=== Task objective ===
Please restate every record below word for word.

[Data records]
+++
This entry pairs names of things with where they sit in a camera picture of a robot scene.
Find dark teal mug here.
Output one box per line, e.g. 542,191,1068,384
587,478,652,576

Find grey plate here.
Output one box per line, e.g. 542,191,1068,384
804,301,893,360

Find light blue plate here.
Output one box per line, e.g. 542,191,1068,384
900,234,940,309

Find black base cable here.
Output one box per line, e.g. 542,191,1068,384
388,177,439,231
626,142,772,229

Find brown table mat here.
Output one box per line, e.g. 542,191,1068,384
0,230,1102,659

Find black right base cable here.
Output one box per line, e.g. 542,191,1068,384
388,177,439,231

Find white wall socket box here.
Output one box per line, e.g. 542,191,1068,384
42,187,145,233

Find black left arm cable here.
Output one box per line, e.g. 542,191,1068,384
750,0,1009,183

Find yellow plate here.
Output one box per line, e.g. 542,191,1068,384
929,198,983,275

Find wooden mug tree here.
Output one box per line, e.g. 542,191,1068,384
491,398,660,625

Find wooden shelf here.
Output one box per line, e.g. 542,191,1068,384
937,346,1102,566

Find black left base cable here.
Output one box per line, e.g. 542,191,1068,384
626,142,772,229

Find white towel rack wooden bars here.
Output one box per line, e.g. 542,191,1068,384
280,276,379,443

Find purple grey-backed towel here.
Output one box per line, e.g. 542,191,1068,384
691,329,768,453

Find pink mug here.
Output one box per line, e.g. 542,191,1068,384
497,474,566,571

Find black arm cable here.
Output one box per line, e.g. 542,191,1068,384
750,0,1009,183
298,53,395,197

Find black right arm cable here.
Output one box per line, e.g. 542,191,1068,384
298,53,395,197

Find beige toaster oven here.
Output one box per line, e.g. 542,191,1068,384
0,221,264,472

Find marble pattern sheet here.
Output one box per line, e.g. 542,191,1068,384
+++
=== Exercise output ===
This entry pairs names of things with where they sit in a camera picture of a robot scene.
Find dark teal mug here.
Output one box per line, e.g. 542,191,1068,384
587,478,652,576

Find grey plate here.
Output one box per line, e.g. 542,191,1068,384
804,301,893,360

Find light blue plate here.
Output one box per line, e.g. 542,191,1068,384
900,234,940,309

Find black base cable here.
Output one box per line, e.g. 542,191,1068,384
388,177,439,231
626,142,772,229

Find brown table mat here.
Output one box per line, e.g. 542,191,1068,384
0,230,1102,659

Find black right base cable here.
Output one box per line, e.g. 542,191,1068,384
388,177,439,231

Find white wall socket box here.
Output one box per line, e.g. 542,191,1068,384
42,187,145,233

Find black left arm cable here.
Output one box per line, e.g. 542,191,1068,384
750,0,1009,183

Find yellow plate here.
Output one box per line, e.g. 542,191,1068,384
929,198,983,275

Find wooden mug tree here.
Output one box per line, e.g. 542,191,1068,384
491,398,660,625

Find wooden shelf here.
Output one box per line, e.g. 542,191,1068,384
937,346,1102,566

Find black left base cable here.
Output one box per line, e.g. 542,191,1068,384
626,142,772,229

Find white towel rack wooden bars here.
Output one box per line, e.g. 542,191,1068,384
280,276,379,443

Find purple grey-backed towel here.
Output one box per line, e.g. 542,191,1068,384
691,329,768,453

Find pink mug here.
Output one box per line, e.g. 542,191,1068,384
497,474,566,571

Find black arm cable here.
Output one box per line, e.g. 542,191,1068,384
750,0,1009,183
298,53,395,197

Find black right arm cable here.
Output one box per line, e.g. 542,191,1068,384
298,53,395,197

Find beige toaster oven here.
Output one box per line, e.g. 542,191,1068,384
0,221,264,472

Find marble pattern sheet here.
Output one box per line, e.g. 542,191,1068,384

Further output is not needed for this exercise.